Beyond modifications to DNA or histones at the chromatin level, RNA also plays an indispensable role in epigenetic regulation. N6-methyladenosine (m6A), recognized as one of the most prevalent and functionally critical RNA modification types, is catalyzed by the m6A methyltransferase complex (55). This complex is composed of three core subunits: Methyltransferase-like 3 (METTL3), METTL14 and Wilms' tumor 1-associating protein, which act synergistically to precisely methylate target RNAs (55). Under physiological conditions in normal hepatocytes, METTL3 protein expression is tightly regulated; the E3 ubiquitin ligase F-box and WD repeat domain-containing 7 (FBXW7) specifically recognizes METTL3 and mediates its ubiquitination (55). Subsequently, ubiquitinated METTL3 is recognized and degraded by the proteasome (55). This dynamic regulatory mechanism not only maintains METTL3 at a relatively stable basal level in hepatocytes, thereby ensuring the homeostatic balance of m6A modifications on intracellular mRNAs, but also participates in regulating normal physiological metabolism, proliferation and differentiation of cells by moderately inhibiting the stability of target mRNAs (55). By contrast, in hepatoma cells, this finely tuned regulatory network is disrupted. OGT mediates the O-GlcNAcylation of METTL3 at three specific amino acid residues: Thr186, Ser192 and Ser193. This post-translational modification directly interferes with the recognition of METTL3 by FBXW7, thereby blocking the ubiquitination-dependent degradation pathway of METTL3 (55). As a result, METTL3 accumulates abnormally in hepatoma cells, leading to a significant increase in the overall level of m6A modification in intracellular mRNAs (55). Notably, this elevated m6A modification enhances the stability of minichromosome maintenance protein 10 (MCM10) mRNA, thereby promoting sustained upregulation of MCM10 expression at both the transcriptional and translational levels (55). Ultimately, the aberrantly increased MCM10 level accelerates the malignant progression of hepatocellular carcinoma by driving uncontrolled cell cycle progression, enhancing cell proliferation and facilitating tumor invasion and metastasis (55).

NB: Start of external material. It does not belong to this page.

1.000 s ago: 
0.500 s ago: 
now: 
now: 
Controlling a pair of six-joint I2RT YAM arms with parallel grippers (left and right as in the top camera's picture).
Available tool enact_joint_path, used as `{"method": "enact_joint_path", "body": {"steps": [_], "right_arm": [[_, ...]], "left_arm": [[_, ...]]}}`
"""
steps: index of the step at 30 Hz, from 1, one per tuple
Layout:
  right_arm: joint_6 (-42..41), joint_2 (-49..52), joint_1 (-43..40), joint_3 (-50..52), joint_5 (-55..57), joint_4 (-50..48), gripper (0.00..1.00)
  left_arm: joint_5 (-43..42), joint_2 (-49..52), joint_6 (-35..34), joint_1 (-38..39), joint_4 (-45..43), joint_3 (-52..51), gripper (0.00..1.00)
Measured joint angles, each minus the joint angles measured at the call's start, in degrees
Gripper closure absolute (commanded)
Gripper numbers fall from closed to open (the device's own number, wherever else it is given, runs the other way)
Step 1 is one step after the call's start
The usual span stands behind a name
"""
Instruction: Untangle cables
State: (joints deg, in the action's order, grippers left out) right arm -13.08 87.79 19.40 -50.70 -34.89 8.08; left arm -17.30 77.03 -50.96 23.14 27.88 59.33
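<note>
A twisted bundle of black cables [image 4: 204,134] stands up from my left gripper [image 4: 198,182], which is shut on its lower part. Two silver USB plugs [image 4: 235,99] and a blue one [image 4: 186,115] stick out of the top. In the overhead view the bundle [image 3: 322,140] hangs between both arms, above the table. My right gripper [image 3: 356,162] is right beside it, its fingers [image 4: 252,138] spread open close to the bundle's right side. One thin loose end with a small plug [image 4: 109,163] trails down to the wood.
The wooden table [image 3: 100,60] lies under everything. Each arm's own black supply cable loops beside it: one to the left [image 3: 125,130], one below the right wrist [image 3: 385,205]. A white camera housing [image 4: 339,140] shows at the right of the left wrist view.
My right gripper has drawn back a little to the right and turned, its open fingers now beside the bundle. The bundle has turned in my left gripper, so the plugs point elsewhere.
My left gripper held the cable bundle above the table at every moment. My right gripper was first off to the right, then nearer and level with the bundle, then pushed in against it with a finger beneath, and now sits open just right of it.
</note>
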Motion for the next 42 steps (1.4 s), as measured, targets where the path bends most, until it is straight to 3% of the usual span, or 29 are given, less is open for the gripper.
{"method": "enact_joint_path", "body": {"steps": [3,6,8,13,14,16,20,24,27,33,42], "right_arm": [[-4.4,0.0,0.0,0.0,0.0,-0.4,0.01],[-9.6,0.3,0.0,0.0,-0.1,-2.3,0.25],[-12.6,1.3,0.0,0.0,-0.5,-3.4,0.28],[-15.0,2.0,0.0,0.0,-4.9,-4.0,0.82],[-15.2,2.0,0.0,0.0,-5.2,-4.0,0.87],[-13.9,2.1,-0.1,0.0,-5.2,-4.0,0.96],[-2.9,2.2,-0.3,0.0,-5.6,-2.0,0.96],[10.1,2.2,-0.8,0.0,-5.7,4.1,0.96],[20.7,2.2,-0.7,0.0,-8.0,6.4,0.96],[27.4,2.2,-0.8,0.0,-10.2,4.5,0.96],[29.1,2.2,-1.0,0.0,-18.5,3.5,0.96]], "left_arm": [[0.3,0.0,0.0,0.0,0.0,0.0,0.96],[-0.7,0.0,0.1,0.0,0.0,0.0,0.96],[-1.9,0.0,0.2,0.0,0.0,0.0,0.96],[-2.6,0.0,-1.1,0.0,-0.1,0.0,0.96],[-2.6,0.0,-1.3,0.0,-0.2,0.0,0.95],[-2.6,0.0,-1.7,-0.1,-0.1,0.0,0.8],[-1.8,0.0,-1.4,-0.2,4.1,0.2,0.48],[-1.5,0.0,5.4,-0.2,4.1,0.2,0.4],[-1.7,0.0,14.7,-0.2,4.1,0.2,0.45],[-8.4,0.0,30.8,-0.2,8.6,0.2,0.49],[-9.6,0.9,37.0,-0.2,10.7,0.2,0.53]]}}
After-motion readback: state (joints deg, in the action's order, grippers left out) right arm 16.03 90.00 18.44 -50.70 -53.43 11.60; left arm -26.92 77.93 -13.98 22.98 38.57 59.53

The tumor immune microenvironment (TIME) constitutes a complicated ecosystem consisting of a range of immune cells, including myeloid-derived cells and various lymphocyte populations, alongside extracellular components (56). A suppressive TIME, which is dynamically shaped by continuous crosstalk between the tumor and its infiltrating immune cells, is common in the majority of tumors and promotes tumor immune evasion and is associated with a poor prognosis (57). Recent investigations found that O-GlcNAcylation is instrumental in creating a suppressive TIME. This section synthesizes the crucial influence of O-GlcNAcylation on shaping immune cell phenotypes and promoting immunosuppression in cancer cells.
The composition of myeloid cells in the tumor microenvironment carries significant prognostic value. High densities of dendritic cells typically correlate with improved survival, whereas an abundance of M2-polarized tumor-associated macrophages (TAMs) often serves as a marker of aggressive disease and unfavorable clinical outcomes (58). O-GlcNAcylation influences dendritic cell maturation and inflammatory responses induced by macrophages to promote immunosuppression (59).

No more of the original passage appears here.